> **YOUR TASK**: Below are some records. Reproduce them exactly from their first line through the line with "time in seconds", inclusive.

> **Items from a data source**:
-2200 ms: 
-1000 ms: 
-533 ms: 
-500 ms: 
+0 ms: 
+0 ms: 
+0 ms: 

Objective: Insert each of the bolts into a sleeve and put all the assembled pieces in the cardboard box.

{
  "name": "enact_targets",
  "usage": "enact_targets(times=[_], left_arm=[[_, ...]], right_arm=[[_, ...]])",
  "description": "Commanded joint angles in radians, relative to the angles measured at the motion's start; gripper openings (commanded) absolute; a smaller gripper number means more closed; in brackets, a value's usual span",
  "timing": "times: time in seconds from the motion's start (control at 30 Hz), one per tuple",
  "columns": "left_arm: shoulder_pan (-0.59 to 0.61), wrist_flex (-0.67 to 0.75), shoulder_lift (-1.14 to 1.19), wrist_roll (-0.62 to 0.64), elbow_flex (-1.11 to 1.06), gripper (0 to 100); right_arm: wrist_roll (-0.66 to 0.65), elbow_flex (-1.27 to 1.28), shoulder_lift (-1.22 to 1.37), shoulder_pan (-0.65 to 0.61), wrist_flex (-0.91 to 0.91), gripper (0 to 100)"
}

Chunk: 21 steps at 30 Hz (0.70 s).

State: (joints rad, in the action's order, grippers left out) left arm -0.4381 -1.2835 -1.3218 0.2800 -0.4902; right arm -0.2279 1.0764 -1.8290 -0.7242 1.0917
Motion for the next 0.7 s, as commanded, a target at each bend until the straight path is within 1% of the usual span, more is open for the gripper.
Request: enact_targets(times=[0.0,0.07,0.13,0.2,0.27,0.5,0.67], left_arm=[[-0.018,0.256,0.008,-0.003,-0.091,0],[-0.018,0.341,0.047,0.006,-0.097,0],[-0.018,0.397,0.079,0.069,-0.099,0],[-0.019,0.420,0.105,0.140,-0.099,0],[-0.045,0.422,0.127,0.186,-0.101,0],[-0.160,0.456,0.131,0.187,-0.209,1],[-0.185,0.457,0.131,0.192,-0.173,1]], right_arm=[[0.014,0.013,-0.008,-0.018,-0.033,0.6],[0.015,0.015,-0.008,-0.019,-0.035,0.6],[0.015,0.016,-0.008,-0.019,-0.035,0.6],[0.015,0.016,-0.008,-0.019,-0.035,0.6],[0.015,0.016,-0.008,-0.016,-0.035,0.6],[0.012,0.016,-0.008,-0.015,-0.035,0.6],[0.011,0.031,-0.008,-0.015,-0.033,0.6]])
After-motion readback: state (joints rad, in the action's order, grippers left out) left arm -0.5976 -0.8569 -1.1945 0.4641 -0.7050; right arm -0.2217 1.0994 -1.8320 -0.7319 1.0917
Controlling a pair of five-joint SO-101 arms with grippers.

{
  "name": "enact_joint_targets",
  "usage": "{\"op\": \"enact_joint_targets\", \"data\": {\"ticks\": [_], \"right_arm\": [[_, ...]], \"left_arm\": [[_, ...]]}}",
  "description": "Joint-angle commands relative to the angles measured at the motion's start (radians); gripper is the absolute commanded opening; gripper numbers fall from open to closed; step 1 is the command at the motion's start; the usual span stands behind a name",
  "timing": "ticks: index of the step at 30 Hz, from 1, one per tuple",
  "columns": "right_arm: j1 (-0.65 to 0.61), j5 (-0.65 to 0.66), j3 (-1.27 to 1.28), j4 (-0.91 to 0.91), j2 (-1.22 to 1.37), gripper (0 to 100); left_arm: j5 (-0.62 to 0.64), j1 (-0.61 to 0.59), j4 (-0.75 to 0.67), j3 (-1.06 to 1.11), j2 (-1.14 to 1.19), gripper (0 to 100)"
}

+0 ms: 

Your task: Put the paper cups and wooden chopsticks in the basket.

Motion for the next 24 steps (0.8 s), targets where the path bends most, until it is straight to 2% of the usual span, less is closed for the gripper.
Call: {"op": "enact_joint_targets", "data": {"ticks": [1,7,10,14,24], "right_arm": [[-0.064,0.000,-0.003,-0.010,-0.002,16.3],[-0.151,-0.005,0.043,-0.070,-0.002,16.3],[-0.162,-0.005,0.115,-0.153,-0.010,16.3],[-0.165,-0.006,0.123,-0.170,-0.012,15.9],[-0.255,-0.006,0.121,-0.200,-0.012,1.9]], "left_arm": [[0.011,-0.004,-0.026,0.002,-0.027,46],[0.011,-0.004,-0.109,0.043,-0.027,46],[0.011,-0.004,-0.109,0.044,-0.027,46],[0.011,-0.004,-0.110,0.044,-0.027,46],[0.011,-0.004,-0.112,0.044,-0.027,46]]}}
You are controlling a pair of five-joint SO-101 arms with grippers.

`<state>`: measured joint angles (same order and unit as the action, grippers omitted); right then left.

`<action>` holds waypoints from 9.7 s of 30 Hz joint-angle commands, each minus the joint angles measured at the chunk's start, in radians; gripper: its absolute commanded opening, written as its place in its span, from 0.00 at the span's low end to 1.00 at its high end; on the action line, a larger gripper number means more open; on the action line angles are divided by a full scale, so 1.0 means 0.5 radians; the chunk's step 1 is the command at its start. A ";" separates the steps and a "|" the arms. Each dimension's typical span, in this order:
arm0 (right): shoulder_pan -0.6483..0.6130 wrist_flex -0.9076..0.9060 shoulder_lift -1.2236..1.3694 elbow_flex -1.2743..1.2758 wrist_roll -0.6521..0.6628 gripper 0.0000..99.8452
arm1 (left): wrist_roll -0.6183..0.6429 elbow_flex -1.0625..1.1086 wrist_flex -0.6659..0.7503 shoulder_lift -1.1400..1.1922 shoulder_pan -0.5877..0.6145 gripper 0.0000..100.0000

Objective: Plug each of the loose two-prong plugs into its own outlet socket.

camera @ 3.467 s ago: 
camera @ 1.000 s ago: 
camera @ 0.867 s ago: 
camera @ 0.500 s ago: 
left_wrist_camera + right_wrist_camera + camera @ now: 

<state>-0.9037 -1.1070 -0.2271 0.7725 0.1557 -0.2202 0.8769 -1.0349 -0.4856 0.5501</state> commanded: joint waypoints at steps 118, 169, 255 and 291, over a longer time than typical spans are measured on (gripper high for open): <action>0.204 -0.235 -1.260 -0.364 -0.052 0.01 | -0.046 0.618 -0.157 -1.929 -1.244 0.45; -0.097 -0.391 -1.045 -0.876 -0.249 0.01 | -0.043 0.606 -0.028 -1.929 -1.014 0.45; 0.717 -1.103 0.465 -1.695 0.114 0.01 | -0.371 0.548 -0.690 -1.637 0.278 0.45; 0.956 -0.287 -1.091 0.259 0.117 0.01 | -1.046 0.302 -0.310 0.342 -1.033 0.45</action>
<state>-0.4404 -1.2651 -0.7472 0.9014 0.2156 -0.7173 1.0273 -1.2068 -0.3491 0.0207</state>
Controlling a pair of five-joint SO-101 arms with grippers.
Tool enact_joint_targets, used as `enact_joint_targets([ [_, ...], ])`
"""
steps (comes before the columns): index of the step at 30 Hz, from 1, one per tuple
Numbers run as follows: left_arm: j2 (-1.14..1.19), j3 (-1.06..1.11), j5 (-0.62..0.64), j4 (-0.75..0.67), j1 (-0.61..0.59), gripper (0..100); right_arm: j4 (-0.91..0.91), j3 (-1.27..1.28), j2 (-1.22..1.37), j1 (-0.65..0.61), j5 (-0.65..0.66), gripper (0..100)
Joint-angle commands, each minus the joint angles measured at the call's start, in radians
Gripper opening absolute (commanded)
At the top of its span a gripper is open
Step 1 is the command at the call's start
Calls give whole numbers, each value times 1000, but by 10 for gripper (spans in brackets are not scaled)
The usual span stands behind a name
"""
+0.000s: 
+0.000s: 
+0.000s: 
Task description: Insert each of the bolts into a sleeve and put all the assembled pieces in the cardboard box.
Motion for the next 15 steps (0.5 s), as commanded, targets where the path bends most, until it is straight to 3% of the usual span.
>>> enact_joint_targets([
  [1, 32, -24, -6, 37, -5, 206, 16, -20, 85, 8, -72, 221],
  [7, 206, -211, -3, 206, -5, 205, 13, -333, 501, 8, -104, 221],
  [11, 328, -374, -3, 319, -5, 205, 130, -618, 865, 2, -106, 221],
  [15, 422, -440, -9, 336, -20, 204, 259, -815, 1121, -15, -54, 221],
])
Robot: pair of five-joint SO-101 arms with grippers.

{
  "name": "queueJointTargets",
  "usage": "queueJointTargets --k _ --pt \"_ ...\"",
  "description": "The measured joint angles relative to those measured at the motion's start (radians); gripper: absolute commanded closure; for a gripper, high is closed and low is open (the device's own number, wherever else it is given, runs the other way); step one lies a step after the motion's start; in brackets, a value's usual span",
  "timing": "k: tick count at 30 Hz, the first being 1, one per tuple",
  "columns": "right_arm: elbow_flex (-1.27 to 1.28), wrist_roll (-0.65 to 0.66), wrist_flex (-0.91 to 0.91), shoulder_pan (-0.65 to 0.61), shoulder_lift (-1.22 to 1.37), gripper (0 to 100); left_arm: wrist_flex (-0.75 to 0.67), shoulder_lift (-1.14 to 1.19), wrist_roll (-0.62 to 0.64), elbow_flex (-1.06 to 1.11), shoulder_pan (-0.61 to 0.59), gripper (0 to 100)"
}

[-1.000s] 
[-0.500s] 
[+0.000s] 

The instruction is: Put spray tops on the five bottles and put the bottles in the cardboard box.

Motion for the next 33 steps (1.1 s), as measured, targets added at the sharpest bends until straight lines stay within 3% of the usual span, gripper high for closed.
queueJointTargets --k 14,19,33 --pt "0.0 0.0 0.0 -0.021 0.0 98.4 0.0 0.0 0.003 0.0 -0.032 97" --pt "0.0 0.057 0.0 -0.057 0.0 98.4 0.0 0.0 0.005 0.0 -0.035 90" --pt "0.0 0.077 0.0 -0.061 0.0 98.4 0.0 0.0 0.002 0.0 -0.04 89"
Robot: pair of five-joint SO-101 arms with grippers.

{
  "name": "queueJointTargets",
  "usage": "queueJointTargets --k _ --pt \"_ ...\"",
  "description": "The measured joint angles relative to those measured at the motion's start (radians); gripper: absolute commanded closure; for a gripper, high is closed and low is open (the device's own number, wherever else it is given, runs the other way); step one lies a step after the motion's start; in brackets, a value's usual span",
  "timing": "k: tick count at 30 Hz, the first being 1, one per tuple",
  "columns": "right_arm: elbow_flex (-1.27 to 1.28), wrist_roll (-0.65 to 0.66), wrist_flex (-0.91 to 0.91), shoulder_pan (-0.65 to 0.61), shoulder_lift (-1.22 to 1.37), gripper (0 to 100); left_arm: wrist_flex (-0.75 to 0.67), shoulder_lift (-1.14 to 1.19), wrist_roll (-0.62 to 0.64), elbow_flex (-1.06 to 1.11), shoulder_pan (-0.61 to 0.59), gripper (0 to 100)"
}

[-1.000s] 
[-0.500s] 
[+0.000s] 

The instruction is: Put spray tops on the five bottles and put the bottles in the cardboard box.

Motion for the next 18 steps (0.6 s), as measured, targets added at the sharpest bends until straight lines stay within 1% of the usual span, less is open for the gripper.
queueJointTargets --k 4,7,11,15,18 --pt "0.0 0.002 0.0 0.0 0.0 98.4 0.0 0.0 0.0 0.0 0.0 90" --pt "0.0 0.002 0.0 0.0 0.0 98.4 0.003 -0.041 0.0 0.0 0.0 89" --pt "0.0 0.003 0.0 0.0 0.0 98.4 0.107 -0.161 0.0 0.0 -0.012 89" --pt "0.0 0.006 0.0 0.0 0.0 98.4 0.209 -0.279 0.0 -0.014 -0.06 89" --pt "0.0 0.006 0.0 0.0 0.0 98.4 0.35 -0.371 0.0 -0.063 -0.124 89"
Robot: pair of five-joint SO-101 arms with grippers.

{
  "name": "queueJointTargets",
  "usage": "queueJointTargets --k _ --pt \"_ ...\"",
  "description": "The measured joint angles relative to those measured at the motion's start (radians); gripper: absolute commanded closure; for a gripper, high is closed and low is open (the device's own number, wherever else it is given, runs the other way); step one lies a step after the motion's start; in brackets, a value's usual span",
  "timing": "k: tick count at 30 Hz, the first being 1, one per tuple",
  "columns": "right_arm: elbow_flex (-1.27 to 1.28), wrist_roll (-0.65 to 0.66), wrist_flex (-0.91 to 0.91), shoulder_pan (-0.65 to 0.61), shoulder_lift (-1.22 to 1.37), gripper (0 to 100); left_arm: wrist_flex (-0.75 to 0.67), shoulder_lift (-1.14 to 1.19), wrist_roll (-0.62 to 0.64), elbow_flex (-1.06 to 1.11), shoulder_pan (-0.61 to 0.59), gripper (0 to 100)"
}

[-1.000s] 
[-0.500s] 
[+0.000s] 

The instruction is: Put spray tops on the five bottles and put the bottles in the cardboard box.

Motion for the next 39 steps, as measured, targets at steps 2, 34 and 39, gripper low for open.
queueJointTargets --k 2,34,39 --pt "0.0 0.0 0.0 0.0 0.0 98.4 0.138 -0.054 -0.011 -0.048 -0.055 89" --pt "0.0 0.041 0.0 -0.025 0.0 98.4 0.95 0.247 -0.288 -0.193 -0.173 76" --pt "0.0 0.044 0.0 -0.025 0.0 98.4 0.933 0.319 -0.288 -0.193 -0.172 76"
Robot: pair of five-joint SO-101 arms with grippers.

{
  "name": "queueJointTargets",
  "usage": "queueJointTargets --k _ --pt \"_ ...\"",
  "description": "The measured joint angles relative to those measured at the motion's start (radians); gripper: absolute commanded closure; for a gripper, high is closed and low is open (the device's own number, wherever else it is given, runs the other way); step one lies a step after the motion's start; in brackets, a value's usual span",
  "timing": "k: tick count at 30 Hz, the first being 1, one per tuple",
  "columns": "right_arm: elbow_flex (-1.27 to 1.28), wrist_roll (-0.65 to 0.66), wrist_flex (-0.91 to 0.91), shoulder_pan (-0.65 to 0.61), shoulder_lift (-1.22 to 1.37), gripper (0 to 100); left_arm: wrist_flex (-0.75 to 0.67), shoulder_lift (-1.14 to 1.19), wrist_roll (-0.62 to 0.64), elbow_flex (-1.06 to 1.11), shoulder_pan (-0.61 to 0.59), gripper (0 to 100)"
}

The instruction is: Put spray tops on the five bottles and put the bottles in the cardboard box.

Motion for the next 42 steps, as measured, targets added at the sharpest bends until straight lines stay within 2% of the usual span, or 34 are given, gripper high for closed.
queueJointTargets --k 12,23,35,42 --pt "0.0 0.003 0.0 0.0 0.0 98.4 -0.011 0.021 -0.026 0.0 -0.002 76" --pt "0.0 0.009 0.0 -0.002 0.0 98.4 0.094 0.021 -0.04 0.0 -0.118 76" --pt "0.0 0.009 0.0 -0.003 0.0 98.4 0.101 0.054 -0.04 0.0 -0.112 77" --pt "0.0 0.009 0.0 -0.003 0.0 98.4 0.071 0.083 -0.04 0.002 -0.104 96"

> **EXPECTED ANSWER**:
-2200 ms: 
-1000 ms: 
-533 ms: 
-500 ms: 
+0 ms: 
+0 ms: 
+0 ms: 

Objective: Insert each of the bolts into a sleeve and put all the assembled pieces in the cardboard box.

{
  "name": "enact_targets",
  "usage": "enact_targets(times=[_], left_arm=[[_, ...]], right_arm=[[_, ...]])",
  "description": "Commanded joint angles in radians, relative to the angles measured at the motion's start; gripper openings (commanded) absolute; a smaller gripper number means more closed; in brackets, a value's usual span",
  "timing": "times: time in seconds from the motion's start (control at 30 Hz), one per tuple",

The reply to this exercise is complete.